Pandangan antagonistik subjek-objek antar manusia dan lingkungan mengakibatkan kerusakan dan kehancuran alam di tangan manusia. Pemikiran modern memposisikan manusia sebagai subjek dan alam sebagai objek. Alam hanya perluasan dari cogito subjek, maka manusia halal mempergunakan alam sebagai objeknya sebanyak apapun. Ditambah lagi fatwa teologis Yahudi yang mengatakan bahwa tuhan menciptakan alam semesta untuk memenuhi kebutuhan manusia, manusia jadi memiliki landasan teologis untuk mengeksploitasi alam. Dilanjut dengan revolusi industri. Barang kebutuhan diproduksi secara masal untuk di jual ke pasar. Bahan mentah dikeruk dari alam bukan untuk memenuhi kebutuhan tapi untuk dijual sehingga pemilik modal menimbun kekayaan. Peradaban modern mengidap penyakit ketakacuhan dan keabaian manusia terhadap lingkungan.

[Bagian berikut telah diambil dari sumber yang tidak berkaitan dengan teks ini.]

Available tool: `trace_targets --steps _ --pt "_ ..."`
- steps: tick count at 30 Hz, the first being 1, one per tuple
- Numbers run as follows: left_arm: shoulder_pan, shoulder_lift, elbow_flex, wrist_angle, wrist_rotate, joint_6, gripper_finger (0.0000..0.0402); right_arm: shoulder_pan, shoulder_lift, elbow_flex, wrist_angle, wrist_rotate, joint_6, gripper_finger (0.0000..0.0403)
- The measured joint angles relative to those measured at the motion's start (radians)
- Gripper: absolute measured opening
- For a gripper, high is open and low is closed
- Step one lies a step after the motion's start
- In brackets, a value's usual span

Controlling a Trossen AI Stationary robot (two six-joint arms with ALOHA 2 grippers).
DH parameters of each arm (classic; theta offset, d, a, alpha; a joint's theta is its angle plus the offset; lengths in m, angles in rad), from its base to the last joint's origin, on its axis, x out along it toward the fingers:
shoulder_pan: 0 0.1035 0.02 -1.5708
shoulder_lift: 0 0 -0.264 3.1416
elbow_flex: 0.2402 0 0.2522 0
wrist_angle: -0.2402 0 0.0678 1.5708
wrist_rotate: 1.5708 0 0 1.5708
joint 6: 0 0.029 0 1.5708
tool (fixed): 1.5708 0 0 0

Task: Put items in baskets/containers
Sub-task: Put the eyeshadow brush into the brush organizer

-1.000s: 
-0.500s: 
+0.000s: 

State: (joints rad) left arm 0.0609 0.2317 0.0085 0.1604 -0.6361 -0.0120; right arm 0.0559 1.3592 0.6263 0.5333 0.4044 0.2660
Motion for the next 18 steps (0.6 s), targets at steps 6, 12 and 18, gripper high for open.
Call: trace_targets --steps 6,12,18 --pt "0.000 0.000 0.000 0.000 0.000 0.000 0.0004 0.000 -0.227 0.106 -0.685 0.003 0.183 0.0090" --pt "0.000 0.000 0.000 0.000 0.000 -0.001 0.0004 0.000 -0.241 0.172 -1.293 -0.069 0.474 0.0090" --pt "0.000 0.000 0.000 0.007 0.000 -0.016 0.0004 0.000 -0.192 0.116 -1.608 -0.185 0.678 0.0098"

Lalu, hak berevolusi dan etika berevolusi. Manusia mulai menyadari bahwa ia hidup di dunia yang saling bergantung antara manusia dan lingkungan. Ada kisah menarik tentang evolusi hak lingkungan. Pada tahun 1940an di sebuah universitas di Amerika, kicau burung yang biasanya menyambut pagi cerah di kampus menghilang. Yang ada hanya sunyi. Pagi yang penuh kicauan merdu jadi bisu. Setelah diteliti, ternyata burung-burung yang biasa berkicau di sekitar kampus mati karena memakan buah apel yang disemprot peptisida. Rachel Carson, seorang environmentalis menulis sebuah buku berjudul The Silent Spring, musim semi yang sunyi. Buku ini merubah total pandangan kaum intelektual Amerika tentang ekologi. Hak dan etika berevolusi. Lingkungan memiliki hak untuk kita lindungi. Bahkan, sebatang pohon di Amerika bisa mengajukan gugatan ke pengadilan ke orang atau instansi yang melanggar haknya diwakilkan oleh pelapor. Pohon memiliki hak keadilan di depan hukum.


Keadilan ekologis dimulai dari pandangan holistik terhadap semesta. Kita semua hidup dalam interdepedensi. Manusia, hewan, tumbuhan, tanah, udara, air, semuanya saling membutuhkan. Matinya seekor semut di sebuah ruangan seminar di Depok bisa mengakibatkan banjir di Belanda yang menenggelamkan arsip beasiswa seorang mahasiswa filsafat. Seorang mahasiswa filsafat yang tadinya akan mendapat beasiswa di Belanda bisa gagal karena matinya semut. 


Evolusi hak dan etika yang mendorong pada kesadaran dan keadilan ekologis perlu kita meriahkan melalui pemikiran dan karya intelektual tentang ekologi. Karya intelektual terakhir tentang ekologi di indonesia adalah disertasi Dr. Saras Dewi, ketua prodi filsafat UI. Disertasi itu berjudul “Dimensi Ontologis Relasi Manusia dan Alam, Suatu Pendekatan Fenomenologi Lingkungan Terhadap Problem Disekuilibrium”.